TASK TO COMPLETE –
Lines in the data below that contain the word "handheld" are to be copied.

DATA SHOWN –
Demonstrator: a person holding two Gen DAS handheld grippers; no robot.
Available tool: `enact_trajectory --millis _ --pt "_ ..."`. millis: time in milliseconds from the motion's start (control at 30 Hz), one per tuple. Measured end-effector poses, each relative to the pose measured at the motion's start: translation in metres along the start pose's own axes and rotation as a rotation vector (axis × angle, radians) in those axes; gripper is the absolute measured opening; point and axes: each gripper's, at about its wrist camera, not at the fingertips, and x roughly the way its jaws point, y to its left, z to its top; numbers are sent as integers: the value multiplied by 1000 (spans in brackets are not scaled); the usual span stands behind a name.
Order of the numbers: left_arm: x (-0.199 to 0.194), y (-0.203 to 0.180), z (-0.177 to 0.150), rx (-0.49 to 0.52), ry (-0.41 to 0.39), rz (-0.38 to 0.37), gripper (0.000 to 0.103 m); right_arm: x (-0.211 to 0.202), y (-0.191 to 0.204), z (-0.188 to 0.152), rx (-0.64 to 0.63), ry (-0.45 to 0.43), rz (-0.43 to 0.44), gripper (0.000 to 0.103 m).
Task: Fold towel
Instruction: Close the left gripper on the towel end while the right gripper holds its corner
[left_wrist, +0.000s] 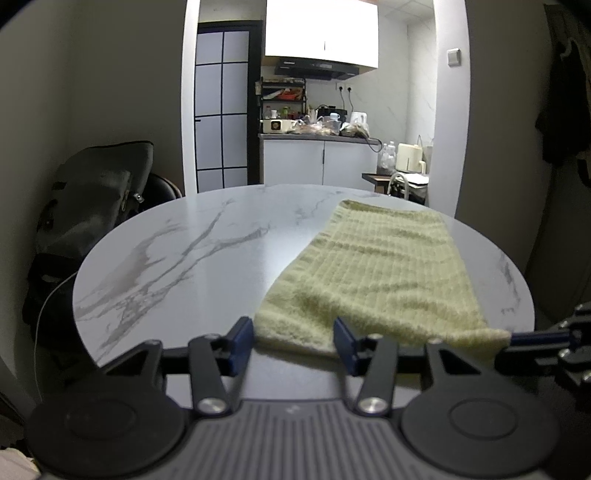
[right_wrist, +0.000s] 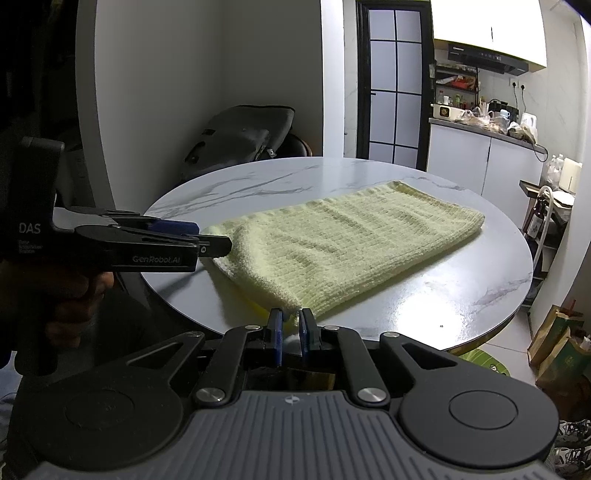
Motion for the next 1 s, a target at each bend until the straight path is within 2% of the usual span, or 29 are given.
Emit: enact_trajectory --millis 100,233,367,467,500,633,767,833,1000 --pt "0 0 0 -5 3 -1 48 0 0 0 -2 0 1 11" --pt "0 2 1 -31 3 -11 32 -1 -2 -1 -3 -1 0 11" --pt "1 4 1 -52 4 -18 21 -2 -3 -2 -4 1 -7 11" --pt "1 5 1 -67 2 -19 18 -2 -5 -2 0 -1 -14 9" --pt "1 4 1 -70 1 -20 17 -2 -5 -2 2 -3 -16 6" --pt "0 4 1 -82 1 -26 13 -3 -2 -2 -6 1 -23 6" --pt "-1 5 0 -92 -4 -34 13 -7 4 -1 -16 -16 -17 14" --pt "-1 5 0 -93 -5 -35 13 -9 6 0 -13 -32 -5 41" --pt "-2 4 -1 -95 -8 -39 13 -6 15 2 -23 -45 18 44"
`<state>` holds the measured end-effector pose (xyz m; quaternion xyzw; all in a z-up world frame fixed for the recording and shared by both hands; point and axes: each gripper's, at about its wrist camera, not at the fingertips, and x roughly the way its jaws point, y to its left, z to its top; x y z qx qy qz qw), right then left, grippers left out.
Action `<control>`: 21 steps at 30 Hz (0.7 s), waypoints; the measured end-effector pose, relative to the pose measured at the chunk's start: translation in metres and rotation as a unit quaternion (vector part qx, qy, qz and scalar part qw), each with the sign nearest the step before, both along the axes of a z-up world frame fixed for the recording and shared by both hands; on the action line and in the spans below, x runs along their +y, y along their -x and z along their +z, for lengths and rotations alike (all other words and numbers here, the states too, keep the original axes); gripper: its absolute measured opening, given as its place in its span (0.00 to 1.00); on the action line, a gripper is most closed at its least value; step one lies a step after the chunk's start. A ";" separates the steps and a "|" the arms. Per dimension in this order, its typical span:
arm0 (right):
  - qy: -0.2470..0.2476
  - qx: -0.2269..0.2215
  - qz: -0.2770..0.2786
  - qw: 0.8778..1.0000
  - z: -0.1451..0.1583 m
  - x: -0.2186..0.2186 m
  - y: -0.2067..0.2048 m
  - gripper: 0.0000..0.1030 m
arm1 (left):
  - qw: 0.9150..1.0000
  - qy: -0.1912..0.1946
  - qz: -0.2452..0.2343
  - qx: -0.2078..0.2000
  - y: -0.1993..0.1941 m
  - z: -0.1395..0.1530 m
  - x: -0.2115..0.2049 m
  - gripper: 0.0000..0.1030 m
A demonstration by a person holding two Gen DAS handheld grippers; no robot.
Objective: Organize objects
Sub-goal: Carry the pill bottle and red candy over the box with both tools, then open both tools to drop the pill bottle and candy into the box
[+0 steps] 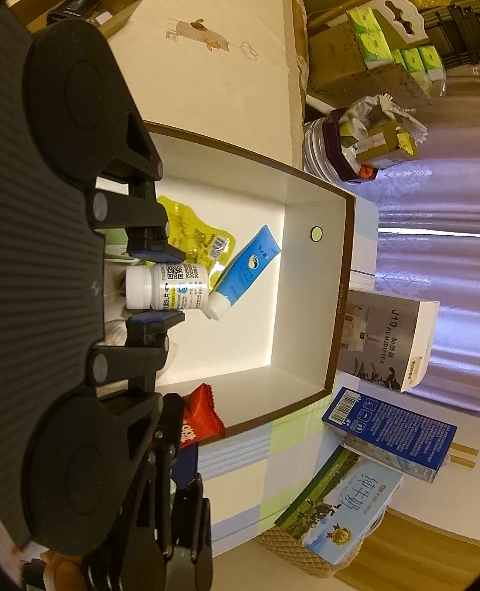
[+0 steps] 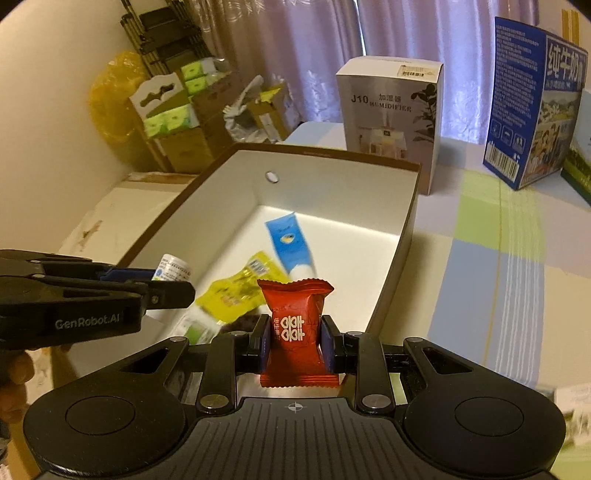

OUTPUT OF THE TASK –
Demonstrator: a person holding two Gen DAS handheld grippers; no robot.
A demonstration by a person holding two Gen DAS handheld grippers; no robot.

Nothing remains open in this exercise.